> SUPPLIED DATA
○ ○ ○
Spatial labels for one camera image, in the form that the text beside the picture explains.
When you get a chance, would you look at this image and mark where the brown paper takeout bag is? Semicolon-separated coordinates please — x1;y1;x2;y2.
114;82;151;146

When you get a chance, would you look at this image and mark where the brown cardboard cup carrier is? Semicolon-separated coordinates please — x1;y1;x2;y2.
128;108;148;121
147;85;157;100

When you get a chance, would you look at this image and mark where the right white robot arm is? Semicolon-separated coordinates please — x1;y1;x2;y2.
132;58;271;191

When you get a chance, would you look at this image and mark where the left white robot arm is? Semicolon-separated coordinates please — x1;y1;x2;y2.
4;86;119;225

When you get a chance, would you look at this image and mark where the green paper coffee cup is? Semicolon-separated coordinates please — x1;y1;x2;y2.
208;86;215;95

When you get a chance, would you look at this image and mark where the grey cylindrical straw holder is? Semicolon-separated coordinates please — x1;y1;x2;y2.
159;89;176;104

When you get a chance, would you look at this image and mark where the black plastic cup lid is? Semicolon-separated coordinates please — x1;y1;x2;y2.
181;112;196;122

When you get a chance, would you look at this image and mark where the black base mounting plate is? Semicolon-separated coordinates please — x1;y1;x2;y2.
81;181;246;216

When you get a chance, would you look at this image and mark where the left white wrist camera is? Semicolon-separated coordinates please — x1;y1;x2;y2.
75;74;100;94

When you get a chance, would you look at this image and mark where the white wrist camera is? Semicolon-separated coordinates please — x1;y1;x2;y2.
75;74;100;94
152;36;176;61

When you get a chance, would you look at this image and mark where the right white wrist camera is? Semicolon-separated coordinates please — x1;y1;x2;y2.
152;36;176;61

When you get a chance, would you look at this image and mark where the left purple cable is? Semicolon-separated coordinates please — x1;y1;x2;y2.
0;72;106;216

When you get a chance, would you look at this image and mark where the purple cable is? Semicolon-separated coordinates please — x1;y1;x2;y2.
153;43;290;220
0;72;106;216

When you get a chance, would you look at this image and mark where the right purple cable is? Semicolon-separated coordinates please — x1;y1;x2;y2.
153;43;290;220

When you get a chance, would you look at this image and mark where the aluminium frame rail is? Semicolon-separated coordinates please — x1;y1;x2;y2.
○ ○ ○
> PROBLEM DETAILS
Line by line, reproduce the material exactly.

> RESULT BELOW
Spatial labels for one camera image, in the form that the text beside the picture explains.
When you get a chance, would you look at this image and mark where the brown paper takeout bag is? Semicolon-separated coordinates please — x1;y1;x2;y2.
114;82;151;146

When you get a chance, would you look at this image and mark where the brown cardboard cup carrier is? Semicolon-separated coordinates please — x1;y1;x2;y2.
128;108;148;121
147;85;157;100

When you get a chance, would you look at this image and mark where the right white robot arm is? Semicolon-separated coordinates please — x1;y1;x2;y2.
132;58;271;191

When you get a chance, would you look at this image and mark where the left white robot arm is? Semicolon-separated coordinates please — x1;y1;x2;y2.
4;86;119;225

When you get a chance, would you look at this image and mark where the green paper coffee cup is? Semicolon-separated coordinates please — x1;y1;x2;y2.
208;86;215;95

When you get a chance, would you look at this image and mark where the grey cylindrical straw holder is? Semicolon-separated coordinates please — x1;y1;x2;y2.
159;89;176;104

When you get a chance, would you look at this image and mark where the black plastic cup lid is? Semicolon-separated coordinates please — x1;y1;x2;y2.
181;112;196;122

When you get a chance, would you look at this image and mark where the black base mounting plate is? Semicolon-separated coordinates please — x1;y1;x2;y2.
81;181;246;216

When you get a chance, would you look at this image and mark where the left white wrist camera is? Semicolon-separated coordinates please — x1;y1;x2;y2.
75;74;100;94

When you get a chance, would you look at this image and mark where the white wrist camera is? Semicolon-separated coordinates please — x1;y1;x2;y2.
75;74;100;94
152;36;176;61

When you get a chance, would you look at this image and mark where the right white wrist camera is? Semicolon-separated coordinates please — x1;y1;x2;y2.
152;36;176;61

When you get a chance, would you look at this image and mark where the left purple cable is? Semicolon-separated coordinates please — x1;y1;x2;y2.
0;72;106;216

When you get a chance, would you look at this image and mark where the purple cable is? Semicolon-separated coordinates please — x1;y1;x2;y2.
153;43;290;220
0;72;106;216

When you get a chance, would you look at this image and mark where the right purple cable is? Semicolon-separated coordinates please — x1;y1;x2;y2.
153;43;290;220

When you get a chance, would you look at this image and mark where the aluminium frame rail is? Semicolon-separated coordinates please — x1;y1;x2;y2.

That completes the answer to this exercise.